Activity:
Please return the listing exactly as written, but without its pictures.

Raw data:
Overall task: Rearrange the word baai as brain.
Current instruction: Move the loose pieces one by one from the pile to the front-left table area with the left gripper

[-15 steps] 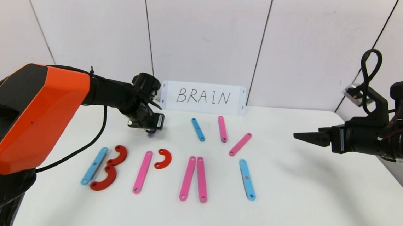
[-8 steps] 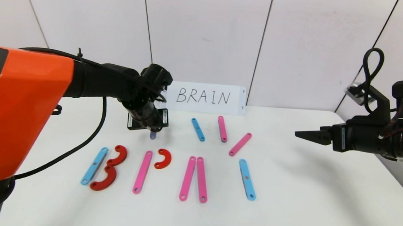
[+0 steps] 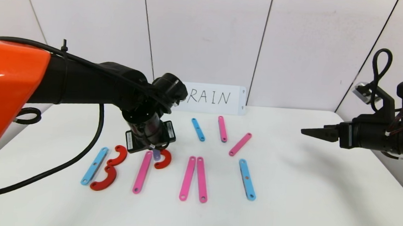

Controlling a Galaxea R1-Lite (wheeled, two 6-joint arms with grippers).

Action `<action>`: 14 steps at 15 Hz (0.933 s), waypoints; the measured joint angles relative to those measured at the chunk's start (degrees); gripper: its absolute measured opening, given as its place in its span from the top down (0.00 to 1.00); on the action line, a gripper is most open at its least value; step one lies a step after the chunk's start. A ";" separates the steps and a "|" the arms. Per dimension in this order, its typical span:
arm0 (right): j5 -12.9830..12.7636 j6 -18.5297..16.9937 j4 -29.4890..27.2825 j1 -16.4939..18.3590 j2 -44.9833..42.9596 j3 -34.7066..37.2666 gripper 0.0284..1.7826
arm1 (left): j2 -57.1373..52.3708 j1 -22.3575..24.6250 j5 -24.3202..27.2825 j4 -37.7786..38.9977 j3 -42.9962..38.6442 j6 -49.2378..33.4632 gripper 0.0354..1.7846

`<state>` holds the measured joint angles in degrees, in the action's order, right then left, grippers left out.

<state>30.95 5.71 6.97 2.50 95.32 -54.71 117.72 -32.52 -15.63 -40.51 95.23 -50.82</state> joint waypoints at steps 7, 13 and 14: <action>0.24 0.02 0.00 0.83 0.84 -0.30 0.02 | -2.73 -3.94 -0.16 6.41 -11.45 -2.43 0.86; 0.22 0.46 0.00 0.80 0.94 -0.22 0.02 | -3.25 -7.06 -2.08 9.23 -16.68 -5.49 0.86; 0.18 0.60 0.00 0.80 0.94 -0.22 0.02 | -3.25 -7.16 -2.08 9.23 -17.01 -5.68 0.86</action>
<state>31.13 6.30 6.97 3.30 96.26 -54.93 114.47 -39.68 -17.71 -31.28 78.23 -56.50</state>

Solution for this problem:
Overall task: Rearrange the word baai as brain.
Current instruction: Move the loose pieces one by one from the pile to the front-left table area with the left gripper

[-15 steps] 
[-8 steps] 
[+0 steps] 

Controlling a Galaxea R1-Lite (wheeled, two 6-joint arms with grippers).

Action `<action>`: 14 steps at 15 Hz (0.933 s), waypoints; the measured joint angles relative to those measured at the chunk's start (degrees); gripper: its absolute measured opening, given as its place in its span from the top down (0.00 to 1.00); on the action line, a gripper is most open at its least value; step one lies a step after the chunk's start. A ";" separates the steps and a "|" the arms. Per dimension in this order, its typical span:
arm0 (right): j5 -12.9830..12.7636 j6 -18.5297..16.9937 j4 -29.4890..27.2825 j1 -16.4939..18.3590 j2 -44.9833..42.9596 j3 -34.7066..37.2666 gripper 0.0284..1.7826
arm1 (left): j2 -57.1373..52.3708 j1 -22.3575..24.6250 j5 -24.3202..27.2825 j4 -37.7786..38.9977 j3 -42.9962..38.6442 j6 -49.2378..33.4632 gripper 0.0354..1.7846

`<state>` holds the measured joint angles in degrees, in the action's order, right then left, grippers left out.

<state>30.95 5.71 6.97 2.50 95.32 -54.71 117.72 -32.52 -15.63 -40.51 95.23 -50.82</state> joint waypoints at steps 7, 13 and 14: <action>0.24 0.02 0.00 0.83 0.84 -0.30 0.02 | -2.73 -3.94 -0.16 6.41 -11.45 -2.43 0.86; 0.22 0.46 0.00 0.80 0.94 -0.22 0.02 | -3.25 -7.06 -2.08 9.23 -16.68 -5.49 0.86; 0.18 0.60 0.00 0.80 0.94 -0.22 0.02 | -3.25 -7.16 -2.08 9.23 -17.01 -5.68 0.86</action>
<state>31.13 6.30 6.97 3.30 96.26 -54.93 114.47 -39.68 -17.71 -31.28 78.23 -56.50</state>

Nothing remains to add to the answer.